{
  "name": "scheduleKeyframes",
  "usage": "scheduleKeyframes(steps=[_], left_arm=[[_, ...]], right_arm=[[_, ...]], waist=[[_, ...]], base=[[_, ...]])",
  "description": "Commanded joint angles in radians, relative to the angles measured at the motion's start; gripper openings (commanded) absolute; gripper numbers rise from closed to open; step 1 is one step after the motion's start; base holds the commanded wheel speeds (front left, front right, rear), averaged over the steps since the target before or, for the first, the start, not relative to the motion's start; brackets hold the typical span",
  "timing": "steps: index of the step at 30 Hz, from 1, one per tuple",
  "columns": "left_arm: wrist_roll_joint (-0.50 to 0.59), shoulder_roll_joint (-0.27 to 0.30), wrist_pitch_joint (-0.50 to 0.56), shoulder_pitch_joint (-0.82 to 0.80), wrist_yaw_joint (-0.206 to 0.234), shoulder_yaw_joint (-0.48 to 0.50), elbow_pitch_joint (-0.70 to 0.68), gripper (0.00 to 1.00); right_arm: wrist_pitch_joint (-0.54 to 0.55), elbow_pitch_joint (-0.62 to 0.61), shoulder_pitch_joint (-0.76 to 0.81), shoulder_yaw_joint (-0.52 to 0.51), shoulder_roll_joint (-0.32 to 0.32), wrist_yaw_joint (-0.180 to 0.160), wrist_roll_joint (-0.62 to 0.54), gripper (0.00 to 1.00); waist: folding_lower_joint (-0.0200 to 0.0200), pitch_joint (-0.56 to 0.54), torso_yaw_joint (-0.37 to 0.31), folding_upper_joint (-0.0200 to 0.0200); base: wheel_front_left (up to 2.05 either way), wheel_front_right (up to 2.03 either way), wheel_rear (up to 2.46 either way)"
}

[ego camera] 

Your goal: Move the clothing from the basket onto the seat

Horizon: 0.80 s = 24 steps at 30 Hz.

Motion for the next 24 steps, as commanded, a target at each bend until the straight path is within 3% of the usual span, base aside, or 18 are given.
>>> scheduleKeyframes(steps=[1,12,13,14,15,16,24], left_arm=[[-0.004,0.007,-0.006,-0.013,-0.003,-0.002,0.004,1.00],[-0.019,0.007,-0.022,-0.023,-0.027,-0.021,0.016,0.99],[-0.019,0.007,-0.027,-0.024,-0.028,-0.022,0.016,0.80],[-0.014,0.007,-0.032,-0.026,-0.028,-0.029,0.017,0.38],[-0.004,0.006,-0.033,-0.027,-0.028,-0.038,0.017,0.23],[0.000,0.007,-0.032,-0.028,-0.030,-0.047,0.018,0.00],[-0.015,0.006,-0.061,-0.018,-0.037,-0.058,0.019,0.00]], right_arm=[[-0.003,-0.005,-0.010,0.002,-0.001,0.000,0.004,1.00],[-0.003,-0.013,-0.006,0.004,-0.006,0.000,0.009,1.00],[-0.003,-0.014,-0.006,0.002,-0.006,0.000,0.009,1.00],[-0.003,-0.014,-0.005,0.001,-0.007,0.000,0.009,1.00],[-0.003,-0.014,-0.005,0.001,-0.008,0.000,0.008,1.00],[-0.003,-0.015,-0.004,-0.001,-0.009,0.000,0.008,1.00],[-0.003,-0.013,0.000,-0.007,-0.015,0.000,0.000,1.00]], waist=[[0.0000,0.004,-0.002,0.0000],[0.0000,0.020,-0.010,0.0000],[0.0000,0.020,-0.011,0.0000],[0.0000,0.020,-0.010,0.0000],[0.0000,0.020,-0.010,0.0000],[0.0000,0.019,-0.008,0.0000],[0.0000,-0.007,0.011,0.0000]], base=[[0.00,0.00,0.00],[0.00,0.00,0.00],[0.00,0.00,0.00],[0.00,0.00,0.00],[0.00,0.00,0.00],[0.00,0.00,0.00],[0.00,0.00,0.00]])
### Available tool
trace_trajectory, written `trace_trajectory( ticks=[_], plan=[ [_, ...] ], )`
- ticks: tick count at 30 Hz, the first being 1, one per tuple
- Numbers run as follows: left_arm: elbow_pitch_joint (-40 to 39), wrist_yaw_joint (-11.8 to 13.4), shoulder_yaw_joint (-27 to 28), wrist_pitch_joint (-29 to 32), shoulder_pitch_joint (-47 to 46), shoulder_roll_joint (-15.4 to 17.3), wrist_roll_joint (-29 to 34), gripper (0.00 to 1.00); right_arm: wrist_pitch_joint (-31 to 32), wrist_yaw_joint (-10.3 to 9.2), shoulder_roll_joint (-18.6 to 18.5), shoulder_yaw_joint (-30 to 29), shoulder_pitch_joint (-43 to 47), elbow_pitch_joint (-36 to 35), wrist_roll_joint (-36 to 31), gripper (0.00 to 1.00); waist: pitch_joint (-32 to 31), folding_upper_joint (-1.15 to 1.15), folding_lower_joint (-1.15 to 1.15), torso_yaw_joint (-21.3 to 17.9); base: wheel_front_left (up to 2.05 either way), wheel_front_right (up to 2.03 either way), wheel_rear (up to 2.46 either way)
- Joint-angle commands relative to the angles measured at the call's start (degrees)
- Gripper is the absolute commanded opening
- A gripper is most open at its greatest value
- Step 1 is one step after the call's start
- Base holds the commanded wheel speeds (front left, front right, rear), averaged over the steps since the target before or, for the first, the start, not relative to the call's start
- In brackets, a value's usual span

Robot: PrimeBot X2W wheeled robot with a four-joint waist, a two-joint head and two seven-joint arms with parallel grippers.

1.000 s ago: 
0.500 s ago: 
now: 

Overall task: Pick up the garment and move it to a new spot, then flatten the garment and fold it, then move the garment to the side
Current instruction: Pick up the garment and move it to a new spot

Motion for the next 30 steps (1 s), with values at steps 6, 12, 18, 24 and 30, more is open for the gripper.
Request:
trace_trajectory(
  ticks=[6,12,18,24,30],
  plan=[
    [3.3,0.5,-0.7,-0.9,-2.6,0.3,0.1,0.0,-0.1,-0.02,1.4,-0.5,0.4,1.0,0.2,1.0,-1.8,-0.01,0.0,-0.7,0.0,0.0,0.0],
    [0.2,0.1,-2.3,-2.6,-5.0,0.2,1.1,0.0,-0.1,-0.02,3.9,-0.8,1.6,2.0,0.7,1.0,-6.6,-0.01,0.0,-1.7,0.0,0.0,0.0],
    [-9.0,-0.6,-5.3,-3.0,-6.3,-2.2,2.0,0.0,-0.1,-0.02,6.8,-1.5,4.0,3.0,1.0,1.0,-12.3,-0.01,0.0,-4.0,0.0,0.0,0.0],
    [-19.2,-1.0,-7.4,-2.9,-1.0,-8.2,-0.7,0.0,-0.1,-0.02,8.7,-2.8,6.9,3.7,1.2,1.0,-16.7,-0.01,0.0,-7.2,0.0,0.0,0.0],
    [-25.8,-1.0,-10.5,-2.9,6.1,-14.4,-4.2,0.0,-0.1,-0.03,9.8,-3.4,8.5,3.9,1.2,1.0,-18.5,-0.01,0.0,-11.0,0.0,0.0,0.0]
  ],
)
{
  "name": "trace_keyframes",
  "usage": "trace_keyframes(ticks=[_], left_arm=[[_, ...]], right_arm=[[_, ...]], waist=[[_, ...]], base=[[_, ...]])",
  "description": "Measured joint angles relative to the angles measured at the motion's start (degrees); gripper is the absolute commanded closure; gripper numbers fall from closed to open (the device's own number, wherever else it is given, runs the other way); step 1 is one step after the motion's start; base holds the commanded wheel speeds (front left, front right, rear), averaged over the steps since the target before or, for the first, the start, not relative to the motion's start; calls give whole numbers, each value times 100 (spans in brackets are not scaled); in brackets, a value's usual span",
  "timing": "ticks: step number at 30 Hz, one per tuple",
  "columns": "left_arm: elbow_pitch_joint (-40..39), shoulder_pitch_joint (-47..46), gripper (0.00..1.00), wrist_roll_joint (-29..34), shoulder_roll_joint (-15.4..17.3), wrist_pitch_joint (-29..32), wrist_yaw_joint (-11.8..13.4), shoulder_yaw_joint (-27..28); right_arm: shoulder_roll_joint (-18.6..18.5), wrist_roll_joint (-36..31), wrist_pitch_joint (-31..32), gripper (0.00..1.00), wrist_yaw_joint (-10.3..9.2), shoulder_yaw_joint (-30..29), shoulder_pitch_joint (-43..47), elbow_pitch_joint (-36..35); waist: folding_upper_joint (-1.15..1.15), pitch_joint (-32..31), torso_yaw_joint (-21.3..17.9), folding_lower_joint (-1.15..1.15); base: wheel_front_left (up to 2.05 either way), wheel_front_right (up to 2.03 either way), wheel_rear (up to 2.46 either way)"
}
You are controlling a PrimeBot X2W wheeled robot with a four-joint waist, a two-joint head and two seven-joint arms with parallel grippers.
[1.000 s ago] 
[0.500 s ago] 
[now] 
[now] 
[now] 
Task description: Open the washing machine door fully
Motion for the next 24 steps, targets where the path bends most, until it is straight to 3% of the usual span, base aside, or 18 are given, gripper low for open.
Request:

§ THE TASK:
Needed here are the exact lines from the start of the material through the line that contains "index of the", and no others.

§ OUTPUT OF THE TASK:
{
  "name": "scheduleKeyframes",
  "usage": "scheduleKeyframes(steps=[_], left_arm=[[_, ...]], right_arm=[[_, ...]], waist=[[_, ...]], base=[[_, ...]])",
  "description": "Commanded joint angles in radians, relative to the angles measured at the motion's start; gripper openings (commanded) absolute; gripper numbers rise from closed to open; step 1 is one step after the motion's start; base holds the commanded wheel speeds (front left, front right, rear), averaged over the steps since the target before or, for the first, the start, not relative to the motion's start; brackets hold the typical span",
  "timing": "steps: index of the step at 30 Hz, from 1, one per tuple",

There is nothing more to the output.